Department of Nursing, Taipei Veterans General Hospital, Taipei, Taiwan.
School of Nursing, National Defense Medical Center, Taipei, Taiwan.
Support Care Cancer. 2023 May 3;31(5):317. doi: 10.1007/s00520-023-07730-6.

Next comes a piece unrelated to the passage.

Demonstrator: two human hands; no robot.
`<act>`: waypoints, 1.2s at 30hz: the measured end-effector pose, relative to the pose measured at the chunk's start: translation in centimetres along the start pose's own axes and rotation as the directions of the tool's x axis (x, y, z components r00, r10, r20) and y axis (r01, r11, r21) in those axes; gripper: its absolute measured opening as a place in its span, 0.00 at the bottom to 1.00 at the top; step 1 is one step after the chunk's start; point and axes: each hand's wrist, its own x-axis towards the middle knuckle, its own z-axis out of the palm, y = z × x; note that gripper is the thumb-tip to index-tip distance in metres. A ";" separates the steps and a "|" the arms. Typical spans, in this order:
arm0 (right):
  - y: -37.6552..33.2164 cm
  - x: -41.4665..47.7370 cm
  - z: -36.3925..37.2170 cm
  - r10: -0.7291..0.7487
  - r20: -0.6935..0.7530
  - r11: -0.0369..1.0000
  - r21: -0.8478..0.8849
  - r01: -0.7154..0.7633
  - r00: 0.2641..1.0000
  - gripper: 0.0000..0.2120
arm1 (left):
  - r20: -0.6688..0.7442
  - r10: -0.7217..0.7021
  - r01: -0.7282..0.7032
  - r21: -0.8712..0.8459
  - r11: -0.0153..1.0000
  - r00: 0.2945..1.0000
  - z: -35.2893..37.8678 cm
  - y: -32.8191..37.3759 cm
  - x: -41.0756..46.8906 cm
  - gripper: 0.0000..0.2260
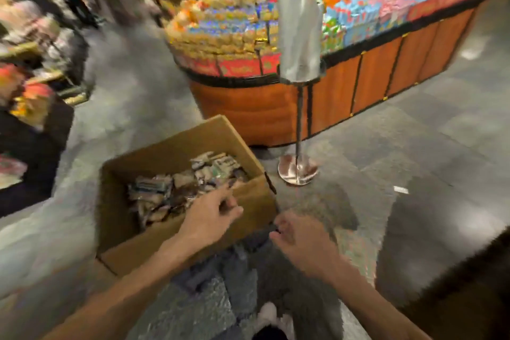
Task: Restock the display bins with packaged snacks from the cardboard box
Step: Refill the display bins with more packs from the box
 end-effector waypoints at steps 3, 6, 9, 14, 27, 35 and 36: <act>-2.0 5.3 4.0 -0.041 0.143 0.999 -0.012 0.043 0.989 0.11 | 0.004 -0.204 0.204 0.001 0.979 0.979 -0.4 -7.9 1.4 0.06; -3.4 11.1 7.3 -0.032 0.234 0.997 -0.065 0.049 0.972 0.10 | 0.024 -0.369 0.369 0.007 0.929 0.929 -0.4 -15.6 4.2 0.06; -4.0 17.8 10.7 0.001 0.288 0.992 -0.123 0.036 0.958 0.12 | 0.053 -0.454 0.455 -0.014 0.890 0.890 -0.2 -22.2 8.0 0.04; -3.8 29.3 16.9 0.118 0.398 0.981 -0.189 -0.044 0.910 0.04 | 0.187 -0.557 0.567 0.004 0.824 0.809 1.3 -32.3 16.5 0.05; 2.3 54.3 28.8 0.444 0.391 0.895 -0.237 -0.378 0.806 0.25 | 0.599 -0.613 0.837 -0.506 0.210 0.516 4.9 -41.0 41.2 0.42; 6.6 59.8 33.4 0.583 0.399 0.806 -0.170 -0.567 0.708 0.33 | 0.752 -0.566 0.859 -0.492 -0.140 0.338 9.7 -42.5 45.5 0.35; 6.7 59.7 33.8 0.607 0.403 0.786 -0.179 -0.592 0.684 0.32 | 0.758 -0.558 0.857 -0.493 -0.151 0.338 9.9 -42.6 45.5 0.34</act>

Patients receiving microvascular free flap surgery are usually admitted to a high-dependency adult intensive care unit (ICU). Research is limited to investigate postoperative recovery among head and neck cancer patients in the ICU. This study aimed to evaluate a nursing-protocolized targeted sedation on postoperative recovery and to examine the relationship of demographic characteristics, use of sedation, mechanical ventilator to length of ICU stay in patients receiving microvascular free flap surgery for head and neck reconstruction.
This retrospective study involves 125 ICU patients at a medical centre in Taiwan. Medical records were reviewed between 1 January 2015 and 31 December 2018 including surgery-related data, medications and sedations used, and ICU-related outcomes.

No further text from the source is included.